— TASK INSTRUCTIONS —
Below are some records. Return exactly the lines from the one containing "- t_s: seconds" through the one containing "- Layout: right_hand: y", both included, and only those.

· · ·

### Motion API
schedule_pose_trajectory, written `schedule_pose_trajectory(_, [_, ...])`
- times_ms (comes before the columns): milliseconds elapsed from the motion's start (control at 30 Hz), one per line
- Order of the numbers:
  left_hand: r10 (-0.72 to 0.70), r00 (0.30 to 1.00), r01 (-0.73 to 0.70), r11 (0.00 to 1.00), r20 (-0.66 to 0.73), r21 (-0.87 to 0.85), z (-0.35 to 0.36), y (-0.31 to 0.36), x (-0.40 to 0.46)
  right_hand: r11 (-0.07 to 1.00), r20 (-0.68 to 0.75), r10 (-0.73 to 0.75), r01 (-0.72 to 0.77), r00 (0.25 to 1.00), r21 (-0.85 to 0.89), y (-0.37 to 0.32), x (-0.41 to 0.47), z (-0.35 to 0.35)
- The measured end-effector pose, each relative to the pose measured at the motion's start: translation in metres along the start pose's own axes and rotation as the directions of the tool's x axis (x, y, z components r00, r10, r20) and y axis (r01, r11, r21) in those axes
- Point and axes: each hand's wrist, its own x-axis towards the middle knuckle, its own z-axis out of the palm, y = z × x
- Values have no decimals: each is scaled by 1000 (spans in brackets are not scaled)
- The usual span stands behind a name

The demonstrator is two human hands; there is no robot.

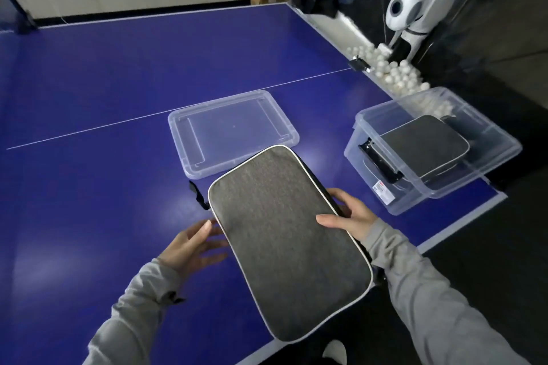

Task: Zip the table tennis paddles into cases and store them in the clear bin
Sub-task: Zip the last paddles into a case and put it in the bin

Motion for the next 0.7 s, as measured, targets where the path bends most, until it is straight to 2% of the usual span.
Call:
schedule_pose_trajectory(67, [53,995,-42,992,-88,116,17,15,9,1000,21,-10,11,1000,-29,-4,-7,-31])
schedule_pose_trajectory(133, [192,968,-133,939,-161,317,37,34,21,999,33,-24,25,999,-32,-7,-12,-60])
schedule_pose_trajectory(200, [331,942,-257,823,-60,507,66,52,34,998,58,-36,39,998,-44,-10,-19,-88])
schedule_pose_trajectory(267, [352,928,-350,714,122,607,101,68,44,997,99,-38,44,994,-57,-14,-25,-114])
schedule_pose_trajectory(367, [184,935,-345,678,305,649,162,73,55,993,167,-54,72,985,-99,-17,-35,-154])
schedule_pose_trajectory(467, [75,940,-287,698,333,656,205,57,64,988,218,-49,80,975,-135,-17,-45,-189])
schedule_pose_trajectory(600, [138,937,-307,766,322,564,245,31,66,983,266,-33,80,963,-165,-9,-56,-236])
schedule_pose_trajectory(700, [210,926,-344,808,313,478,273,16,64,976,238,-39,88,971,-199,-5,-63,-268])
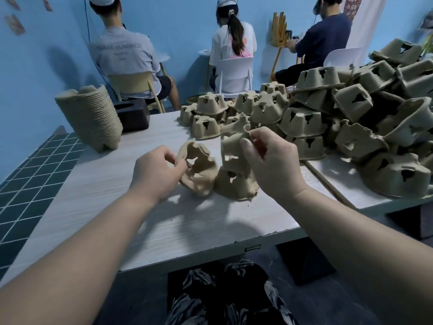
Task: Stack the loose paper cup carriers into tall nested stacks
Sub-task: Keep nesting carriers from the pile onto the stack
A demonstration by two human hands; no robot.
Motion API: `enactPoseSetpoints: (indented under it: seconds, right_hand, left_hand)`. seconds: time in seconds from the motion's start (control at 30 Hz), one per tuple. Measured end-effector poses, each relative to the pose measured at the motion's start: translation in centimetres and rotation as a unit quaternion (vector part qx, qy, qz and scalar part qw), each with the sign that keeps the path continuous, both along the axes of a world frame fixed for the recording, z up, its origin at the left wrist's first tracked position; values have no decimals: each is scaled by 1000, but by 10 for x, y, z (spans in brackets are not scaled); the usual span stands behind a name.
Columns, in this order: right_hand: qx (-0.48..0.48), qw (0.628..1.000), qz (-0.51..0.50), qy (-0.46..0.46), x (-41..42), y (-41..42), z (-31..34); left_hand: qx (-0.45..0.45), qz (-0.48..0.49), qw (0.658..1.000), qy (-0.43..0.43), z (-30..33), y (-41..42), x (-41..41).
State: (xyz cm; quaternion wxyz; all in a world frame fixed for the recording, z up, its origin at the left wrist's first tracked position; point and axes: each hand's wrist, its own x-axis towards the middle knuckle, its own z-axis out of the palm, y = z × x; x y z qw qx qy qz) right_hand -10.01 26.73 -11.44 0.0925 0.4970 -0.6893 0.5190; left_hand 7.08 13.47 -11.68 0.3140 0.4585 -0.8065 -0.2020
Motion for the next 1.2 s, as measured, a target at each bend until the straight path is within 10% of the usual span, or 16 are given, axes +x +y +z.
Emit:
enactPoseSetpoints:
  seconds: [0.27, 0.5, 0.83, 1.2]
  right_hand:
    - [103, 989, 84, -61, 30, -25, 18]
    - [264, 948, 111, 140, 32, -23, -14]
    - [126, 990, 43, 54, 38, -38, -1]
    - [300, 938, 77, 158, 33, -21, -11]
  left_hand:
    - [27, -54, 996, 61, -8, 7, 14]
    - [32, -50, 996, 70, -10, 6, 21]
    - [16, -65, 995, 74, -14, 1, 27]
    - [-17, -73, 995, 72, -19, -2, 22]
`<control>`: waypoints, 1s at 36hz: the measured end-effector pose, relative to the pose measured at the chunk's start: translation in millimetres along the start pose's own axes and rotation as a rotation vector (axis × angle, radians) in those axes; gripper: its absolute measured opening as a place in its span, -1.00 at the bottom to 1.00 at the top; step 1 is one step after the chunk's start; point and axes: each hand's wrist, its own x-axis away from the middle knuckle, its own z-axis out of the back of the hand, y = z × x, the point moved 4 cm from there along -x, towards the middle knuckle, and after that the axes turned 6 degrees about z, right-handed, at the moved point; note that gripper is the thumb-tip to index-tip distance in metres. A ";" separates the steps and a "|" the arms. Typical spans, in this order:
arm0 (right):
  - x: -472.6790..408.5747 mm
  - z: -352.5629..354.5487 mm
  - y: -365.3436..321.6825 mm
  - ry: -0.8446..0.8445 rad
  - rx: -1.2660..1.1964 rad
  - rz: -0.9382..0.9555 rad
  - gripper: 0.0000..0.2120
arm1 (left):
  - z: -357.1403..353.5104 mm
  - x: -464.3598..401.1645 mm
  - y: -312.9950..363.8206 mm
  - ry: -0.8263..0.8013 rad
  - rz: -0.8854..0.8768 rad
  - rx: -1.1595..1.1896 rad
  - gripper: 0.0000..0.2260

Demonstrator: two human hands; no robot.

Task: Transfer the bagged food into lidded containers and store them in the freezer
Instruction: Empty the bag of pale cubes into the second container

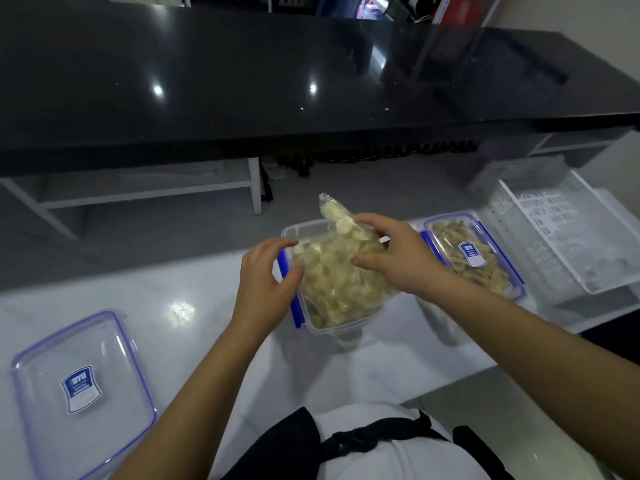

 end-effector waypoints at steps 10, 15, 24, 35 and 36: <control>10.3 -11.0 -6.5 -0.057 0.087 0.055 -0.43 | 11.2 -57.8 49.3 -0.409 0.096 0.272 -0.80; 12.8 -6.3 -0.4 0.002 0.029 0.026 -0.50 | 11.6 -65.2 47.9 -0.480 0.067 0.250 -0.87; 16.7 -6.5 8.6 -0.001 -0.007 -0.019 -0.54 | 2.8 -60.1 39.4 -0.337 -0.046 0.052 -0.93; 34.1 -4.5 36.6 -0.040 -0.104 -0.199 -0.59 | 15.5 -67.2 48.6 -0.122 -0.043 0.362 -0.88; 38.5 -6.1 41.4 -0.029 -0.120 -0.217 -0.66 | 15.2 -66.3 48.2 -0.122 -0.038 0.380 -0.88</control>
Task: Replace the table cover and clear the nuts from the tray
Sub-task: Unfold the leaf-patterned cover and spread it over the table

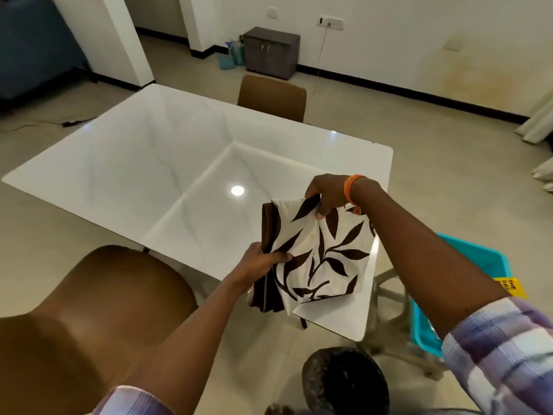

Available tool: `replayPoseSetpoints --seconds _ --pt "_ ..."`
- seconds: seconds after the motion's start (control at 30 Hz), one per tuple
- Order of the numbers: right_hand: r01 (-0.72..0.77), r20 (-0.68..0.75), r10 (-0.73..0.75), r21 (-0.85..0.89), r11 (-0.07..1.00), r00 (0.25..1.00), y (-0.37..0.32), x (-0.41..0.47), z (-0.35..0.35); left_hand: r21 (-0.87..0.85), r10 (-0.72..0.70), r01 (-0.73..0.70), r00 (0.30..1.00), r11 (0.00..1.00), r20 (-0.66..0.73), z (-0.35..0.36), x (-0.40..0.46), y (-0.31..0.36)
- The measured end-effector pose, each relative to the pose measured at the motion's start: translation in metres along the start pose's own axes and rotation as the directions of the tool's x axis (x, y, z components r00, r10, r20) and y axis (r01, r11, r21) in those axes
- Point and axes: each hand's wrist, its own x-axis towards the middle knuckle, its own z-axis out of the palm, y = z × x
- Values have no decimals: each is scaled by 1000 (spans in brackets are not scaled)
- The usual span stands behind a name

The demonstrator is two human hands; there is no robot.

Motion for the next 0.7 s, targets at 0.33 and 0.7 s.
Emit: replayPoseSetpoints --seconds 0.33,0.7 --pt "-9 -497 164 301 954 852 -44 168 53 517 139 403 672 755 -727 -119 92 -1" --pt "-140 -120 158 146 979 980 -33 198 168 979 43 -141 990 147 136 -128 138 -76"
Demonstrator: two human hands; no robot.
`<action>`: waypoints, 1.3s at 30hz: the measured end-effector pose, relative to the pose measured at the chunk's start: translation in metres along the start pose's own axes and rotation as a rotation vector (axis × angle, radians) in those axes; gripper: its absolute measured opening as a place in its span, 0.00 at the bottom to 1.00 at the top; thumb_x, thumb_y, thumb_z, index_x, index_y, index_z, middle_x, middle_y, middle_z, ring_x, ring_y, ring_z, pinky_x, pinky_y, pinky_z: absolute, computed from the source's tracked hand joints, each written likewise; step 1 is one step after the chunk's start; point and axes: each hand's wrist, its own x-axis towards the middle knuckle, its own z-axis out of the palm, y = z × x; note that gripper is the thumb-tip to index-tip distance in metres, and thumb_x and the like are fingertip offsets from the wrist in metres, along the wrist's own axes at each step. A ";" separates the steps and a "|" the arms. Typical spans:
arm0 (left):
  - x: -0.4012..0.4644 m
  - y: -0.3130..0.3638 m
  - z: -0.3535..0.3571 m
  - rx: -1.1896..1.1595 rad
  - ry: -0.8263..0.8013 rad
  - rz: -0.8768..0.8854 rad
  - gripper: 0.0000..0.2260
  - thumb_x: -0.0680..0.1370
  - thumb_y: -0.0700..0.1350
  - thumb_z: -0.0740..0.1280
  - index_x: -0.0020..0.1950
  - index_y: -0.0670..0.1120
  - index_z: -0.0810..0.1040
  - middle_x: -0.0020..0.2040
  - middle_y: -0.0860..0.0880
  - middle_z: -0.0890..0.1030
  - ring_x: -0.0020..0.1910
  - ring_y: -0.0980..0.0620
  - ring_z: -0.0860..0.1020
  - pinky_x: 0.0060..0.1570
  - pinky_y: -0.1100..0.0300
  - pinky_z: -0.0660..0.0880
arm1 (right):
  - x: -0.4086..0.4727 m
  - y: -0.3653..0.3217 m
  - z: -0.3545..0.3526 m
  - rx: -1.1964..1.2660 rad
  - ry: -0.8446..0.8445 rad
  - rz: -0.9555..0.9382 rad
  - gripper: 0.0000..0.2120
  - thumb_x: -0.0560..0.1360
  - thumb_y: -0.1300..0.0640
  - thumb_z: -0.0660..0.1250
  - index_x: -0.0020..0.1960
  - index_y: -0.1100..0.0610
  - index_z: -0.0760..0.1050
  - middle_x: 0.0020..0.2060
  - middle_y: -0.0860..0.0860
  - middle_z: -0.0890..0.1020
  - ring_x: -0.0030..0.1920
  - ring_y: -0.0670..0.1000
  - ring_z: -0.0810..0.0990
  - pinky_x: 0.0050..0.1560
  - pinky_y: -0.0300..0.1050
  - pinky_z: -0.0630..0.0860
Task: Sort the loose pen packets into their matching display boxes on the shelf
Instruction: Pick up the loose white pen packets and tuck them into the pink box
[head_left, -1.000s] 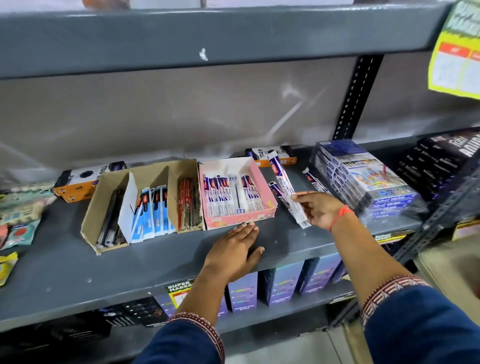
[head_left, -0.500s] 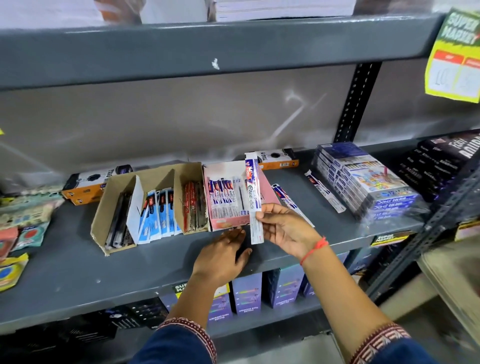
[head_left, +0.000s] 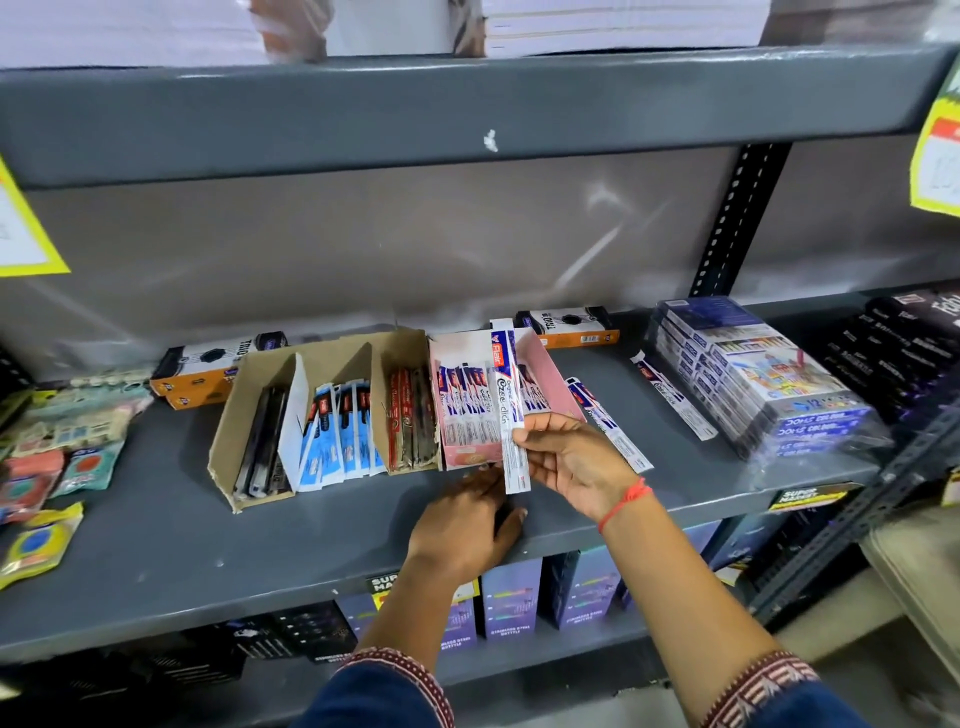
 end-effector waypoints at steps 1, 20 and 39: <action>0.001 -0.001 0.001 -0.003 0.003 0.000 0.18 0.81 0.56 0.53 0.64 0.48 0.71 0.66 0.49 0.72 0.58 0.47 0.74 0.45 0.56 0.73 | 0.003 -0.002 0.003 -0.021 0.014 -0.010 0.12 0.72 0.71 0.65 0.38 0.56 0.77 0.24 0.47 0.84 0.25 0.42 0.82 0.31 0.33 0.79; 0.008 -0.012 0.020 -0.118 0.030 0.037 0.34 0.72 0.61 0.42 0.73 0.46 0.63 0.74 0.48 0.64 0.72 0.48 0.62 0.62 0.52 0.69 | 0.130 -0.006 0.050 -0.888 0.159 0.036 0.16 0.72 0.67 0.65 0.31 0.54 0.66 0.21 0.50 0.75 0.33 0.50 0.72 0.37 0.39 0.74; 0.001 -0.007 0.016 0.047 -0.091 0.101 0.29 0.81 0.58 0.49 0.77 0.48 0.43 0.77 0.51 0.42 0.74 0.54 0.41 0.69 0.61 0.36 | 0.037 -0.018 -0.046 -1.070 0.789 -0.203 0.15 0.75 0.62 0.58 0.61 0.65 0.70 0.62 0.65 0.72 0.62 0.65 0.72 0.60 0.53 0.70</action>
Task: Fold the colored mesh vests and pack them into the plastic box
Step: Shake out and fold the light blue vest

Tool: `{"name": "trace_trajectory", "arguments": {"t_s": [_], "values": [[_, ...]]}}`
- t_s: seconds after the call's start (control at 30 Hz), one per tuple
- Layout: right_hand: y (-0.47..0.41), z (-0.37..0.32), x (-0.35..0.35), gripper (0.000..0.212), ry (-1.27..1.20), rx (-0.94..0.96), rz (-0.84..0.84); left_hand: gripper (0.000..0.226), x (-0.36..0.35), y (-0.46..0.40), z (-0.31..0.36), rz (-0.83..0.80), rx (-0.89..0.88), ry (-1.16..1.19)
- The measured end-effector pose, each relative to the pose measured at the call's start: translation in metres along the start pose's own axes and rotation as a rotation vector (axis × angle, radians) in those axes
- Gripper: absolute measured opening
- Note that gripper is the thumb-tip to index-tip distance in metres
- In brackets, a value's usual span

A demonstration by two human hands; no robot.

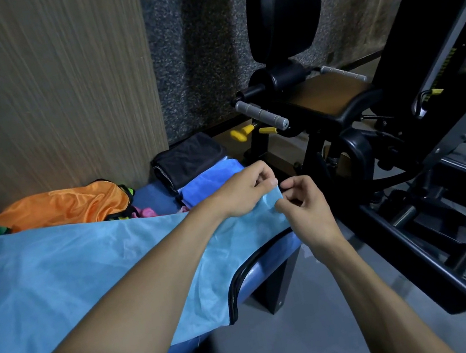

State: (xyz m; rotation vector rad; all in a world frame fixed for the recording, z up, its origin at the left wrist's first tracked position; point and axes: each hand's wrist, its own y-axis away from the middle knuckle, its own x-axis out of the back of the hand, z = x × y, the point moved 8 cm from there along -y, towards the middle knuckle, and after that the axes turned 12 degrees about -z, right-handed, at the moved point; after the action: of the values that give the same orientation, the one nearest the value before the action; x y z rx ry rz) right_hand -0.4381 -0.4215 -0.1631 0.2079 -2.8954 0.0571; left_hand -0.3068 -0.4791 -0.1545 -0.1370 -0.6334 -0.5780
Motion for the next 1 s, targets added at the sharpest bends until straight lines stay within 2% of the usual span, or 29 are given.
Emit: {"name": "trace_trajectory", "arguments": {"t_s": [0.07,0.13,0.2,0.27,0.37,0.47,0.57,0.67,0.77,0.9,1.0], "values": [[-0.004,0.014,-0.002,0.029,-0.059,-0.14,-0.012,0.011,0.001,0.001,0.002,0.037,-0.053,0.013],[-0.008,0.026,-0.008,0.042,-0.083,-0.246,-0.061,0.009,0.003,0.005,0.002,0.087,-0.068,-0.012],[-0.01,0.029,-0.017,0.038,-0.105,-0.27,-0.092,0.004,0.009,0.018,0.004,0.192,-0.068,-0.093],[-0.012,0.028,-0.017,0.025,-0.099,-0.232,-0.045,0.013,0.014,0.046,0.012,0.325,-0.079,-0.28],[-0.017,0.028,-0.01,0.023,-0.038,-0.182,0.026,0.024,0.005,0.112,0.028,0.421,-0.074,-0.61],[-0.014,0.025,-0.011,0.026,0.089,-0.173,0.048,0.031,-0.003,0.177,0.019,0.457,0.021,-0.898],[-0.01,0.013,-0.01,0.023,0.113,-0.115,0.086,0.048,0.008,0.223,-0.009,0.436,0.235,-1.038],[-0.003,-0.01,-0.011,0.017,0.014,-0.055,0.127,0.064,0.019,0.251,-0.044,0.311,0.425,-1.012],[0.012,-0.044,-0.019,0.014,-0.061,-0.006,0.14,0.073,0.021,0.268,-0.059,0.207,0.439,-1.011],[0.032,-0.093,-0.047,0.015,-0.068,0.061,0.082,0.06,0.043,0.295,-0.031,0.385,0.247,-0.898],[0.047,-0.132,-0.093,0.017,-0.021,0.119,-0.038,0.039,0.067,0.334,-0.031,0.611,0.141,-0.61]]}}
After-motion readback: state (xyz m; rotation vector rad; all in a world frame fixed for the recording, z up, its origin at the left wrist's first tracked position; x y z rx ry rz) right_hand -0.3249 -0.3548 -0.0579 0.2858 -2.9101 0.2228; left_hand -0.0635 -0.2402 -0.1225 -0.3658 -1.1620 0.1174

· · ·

— ANSWER TO THE EXERCISE —
- t_s: seconds after the call's start (control at 30 Hz), one per tuple
- Layout: right_hand: y (-0.47..0.41), z (-0.37..0.32), x (-0.35..0.35), gripper (0.000..0.212), ry (-1.27..1.20), rx (-0.94..0.96), rz (-0.84..0.84); left_hand: gripper (0.000..0.226), x (-0.36..0.35), y (-0.46..0.40), z (-0.31..0.36), rz (-0.83..0.80), rx (-0.89..0.88), ry (-1.16..1.19)

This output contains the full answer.